The Offspring – Shepherd’s Bush Empire
Where: Shepherd's Bush, West London
There seems to be a trend nowadays for bands to revisit albums and play them live in full - recently bands as diverse as The Cure, Idlewild and Iron Maiden have all brought records out of hibernation and dragged them, kicking and screaming, back into the light. I’m not really quite sure what to think about this fad - I feel like it ruins some of the mystery of a live gig. Part of the fun is not knowing what tune the band is going to pull off next - whether it’s going to reinvent an old favourite or unearth a tune they rarely play live. However, if all bands play album-gigs with as much energy as The Offspring did when they invaded London this week, then I’m 100% behind it.
The Offspring are bona-fide legends of the American punk scene. They’ve been going since approximately the dawn of time, and have produced some of the most well-known pop-punk songs around. This current tour is celebrating the 20th anniversary of the release of Ignition, their second album. Though not quite as well known as Smash, it’s still a fantastic album, and one that I personally grew up listening to avidly.

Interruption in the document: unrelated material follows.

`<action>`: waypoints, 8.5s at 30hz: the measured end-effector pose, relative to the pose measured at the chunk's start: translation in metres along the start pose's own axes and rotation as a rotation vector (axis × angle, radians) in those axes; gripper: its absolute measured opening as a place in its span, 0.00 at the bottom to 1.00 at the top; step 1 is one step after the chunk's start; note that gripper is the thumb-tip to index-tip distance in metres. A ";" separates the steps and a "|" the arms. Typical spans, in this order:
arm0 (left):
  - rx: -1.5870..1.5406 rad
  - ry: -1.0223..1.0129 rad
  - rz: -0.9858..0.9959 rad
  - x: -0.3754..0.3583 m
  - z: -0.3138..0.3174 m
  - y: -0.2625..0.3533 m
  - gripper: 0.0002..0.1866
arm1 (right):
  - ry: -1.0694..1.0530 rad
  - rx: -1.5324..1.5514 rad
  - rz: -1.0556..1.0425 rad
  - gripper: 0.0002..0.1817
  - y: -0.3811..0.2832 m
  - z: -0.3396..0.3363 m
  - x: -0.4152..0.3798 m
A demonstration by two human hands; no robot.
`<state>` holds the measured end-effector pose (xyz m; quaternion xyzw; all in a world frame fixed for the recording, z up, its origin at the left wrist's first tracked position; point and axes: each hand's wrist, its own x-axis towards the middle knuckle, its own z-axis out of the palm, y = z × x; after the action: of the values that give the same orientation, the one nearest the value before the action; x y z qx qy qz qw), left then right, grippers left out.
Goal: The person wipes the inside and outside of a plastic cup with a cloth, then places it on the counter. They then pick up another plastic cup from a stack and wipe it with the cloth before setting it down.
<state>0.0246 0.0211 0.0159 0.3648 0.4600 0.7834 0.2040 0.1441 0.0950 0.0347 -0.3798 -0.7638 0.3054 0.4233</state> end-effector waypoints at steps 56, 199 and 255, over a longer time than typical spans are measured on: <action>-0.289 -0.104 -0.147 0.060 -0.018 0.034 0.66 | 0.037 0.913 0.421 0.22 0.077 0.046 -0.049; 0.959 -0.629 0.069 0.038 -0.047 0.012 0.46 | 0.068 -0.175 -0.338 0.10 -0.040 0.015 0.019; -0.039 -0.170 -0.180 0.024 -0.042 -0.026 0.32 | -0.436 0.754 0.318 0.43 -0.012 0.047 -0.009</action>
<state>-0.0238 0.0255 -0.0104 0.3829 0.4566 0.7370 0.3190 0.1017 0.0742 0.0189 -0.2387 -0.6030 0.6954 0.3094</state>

So taking the stage at the Shepherd’s Bush Empire, the band started with the fierce anti-love song ‘Session’, and ploughed the whole way through at breakneck speed. Listening to them play, I was struck at how fresh the album still sounds. In many ways pop-punk has been watered down over the last two decades, losing much of the lyrical ferocity for which punk is known, a charge which can be levelled at later Offspring albums as much as any other. However boarding the time-machine back to 1992 the anger still shines through clearly in many of these tunes. ‘No Hero’, a song about a friend’s suicide, still devastates with the lines “Johnny was a weirdo son/so what did you expect/I ain’t no fucking hero/I’m just trying to survive myself” and the supremely vicious LAPD (chorus: “beat all the white trash/beat whoever you see/don’t need a reason/L.A.P.D) drew frenzied screams from the audience. In fact, anyone who only knew Offspring’s later, more pop-based material would have wondered what exactly they had walked in on! Mixing socio-political anger, plenty of drug references, fierce guitars and a healthy dose of swearing, Ignition is a reminder that The Offspring once wore the ‘punk’ label with pride, and didn’t need to add the ‘pop-’ prefix.
And that was only half the show - after a quick break they were back on the floor again, this time diving through the rest of their back catalogue. There was a healthy cross-section of all their albums, digging deep into the archives for a song from their first album (‘Beheaded’) and looking ahead with a pair of tracks from their new album ‘Days Go By’. They finished on a triple-whammy of ‘Pretty Fly’, ‘The Kid’s Aren’t Alright’ and ‘Self-Esteem’ - and I’m pretty sure every single person in the audience had shouted themselves hoarse by that point.
I always feel with punk gigs like this, you can judge the quality by how life-threatening the mosh pits are. Due to a minor snafu with tickets, I was perched right up the top of the place in the gods, which meant I had a birds-eye view of some of the most brutal moshpits I’ve ever seen. The only time they stopped smashing each other in the face was to throw up the horns and sing along.
One negative thing I did note down was that the band themselves didn’t quite have the energy I would have expected of them. They weren’t really jumping around too much, and lead singer Dexter Holland just looked... a little bit tired t’be honest. However I did some research after the gig - the three main members are 46, 47 and 49 years old! So y’know what, I’m not going to criticise them for that: instead I salute them for still rocking out at that age!
Middle aged or not, it was a fantastic display of punk rock by some true royalty of the rock world. They may not have been a British band, but it was certainly the best way I know of celebrating the Jubilee, and in fact I’m pretty sure I saw Her Maj down in the moshpit, leading a Wall of Death during ‘Come Out And Play’. Well, you never know.